■ WHAT YOU SHOULD DO
Exclude images; transcribe the rest of the data exactly.

*** Opening INFORMATION PROVIDED ***

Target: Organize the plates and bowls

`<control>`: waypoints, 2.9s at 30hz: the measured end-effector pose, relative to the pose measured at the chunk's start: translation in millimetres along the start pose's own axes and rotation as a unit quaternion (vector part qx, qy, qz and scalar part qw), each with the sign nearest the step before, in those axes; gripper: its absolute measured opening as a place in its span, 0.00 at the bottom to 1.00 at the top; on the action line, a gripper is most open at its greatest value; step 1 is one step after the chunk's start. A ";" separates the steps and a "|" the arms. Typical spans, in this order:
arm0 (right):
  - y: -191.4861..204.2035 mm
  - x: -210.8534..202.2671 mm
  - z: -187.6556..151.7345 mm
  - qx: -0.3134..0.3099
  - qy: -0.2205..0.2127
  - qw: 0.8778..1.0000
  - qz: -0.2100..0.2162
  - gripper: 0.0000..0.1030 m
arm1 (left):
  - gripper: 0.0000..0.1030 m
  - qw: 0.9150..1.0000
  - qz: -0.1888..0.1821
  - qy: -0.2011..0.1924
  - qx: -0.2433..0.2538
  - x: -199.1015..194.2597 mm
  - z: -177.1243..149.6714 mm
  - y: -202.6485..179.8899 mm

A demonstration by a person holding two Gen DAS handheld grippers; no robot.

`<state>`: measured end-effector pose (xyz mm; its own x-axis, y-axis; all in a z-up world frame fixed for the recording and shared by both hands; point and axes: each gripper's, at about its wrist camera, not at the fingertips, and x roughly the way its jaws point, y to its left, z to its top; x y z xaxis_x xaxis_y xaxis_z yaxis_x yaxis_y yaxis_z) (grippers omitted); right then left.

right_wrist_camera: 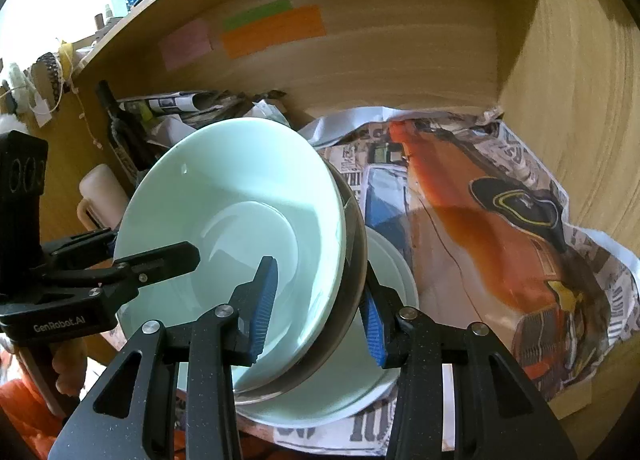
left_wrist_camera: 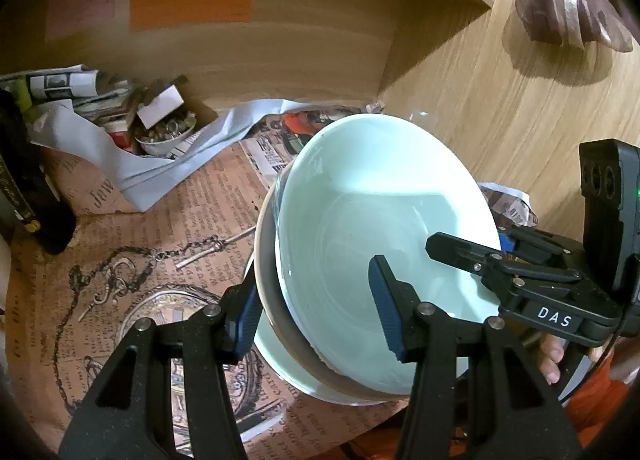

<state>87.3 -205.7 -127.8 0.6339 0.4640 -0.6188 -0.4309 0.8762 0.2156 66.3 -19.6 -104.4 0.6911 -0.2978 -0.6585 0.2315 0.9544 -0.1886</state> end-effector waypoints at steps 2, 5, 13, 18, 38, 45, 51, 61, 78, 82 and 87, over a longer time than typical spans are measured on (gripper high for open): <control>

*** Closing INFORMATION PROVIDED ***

■ SOLUTION TO THIS TASK
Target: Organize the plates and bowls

`<control>`: waypoints, 2.9s at 30hz: the measured end-effector pose, relative to the pose measured at the chunk's start: translation in millimetres along the start pose's own axes and rotation as a unit quaternion (vector part qx, qy, qz and scalar part qw), each with the sign nearest the step before, in those axes; gripper: its absolute measured opening as a place in its span, 0.00 at the bottom to 1.00 at the top; on the action line, a gripper is most open at its greatest value; step 1 is one step after the chunk's start. A ";" separates the steps and a "|" the arms. Typical spans, in this order:
arm0 (right):
  - y: -191.4861..204.2035 mm
  - x: -210.8534..202.2671 mm
  - z: -187.6556..151.7345 mm
  - qx: -0.3134..0.3099
  - qy: -0.2205..0.2127
  - qw: 0.8778..1.0000
  - qz: -0.2100..0.2162
  - gripper: 0.0000..0.1030 m
arm1 (left):
  - gripper: 0.0000..0.1030 m
  - qw: 0.9150..1.0000
  - qz: -0.1888..0.1821
  - qy: -0.2011..0.1924
  - qx: -0.2433..0.2538
  - x: -199.1015..194.2597 mm
  - z: -177.1243..149.6714 mm
  - y: -202.6485..179.8899 mm

A demonstration by a person holding two Gen DAS handheld grippers; no robot.

`<state>`: measured end-effector pose (xyz mm; its own x-axis, y-axis; all in a z-up world frame fixed for the recording and shared by both hands; point and axes: each gripper's, at about its wrist camera, not at the fingertips, and x roughly the way its jaws point, y to its left, z to its top; x y z xaxis_x xaxis_y xaxis_z yaxis_x yaxis_y yaxis_z) (grippers omitted); right then left.

right_wrist_camera: 
left_wrist_camera: 

<state>87.3 -205.7 -127.8 0.6339 0.4640 -0.6188 -0.4309 0.8762 0.2156 66.3 -19.6 -104.4 0.6911 -0.2978 -0.6585 0.2315 0.9544 -0.1886</state> end-effector waypoints at steps 2, 5, 13, 18, 38, 45, 51, 61, 78, 82 and 87, over a longer time than typical spans are measured on (gripper high for open): <control>

This finishes the output.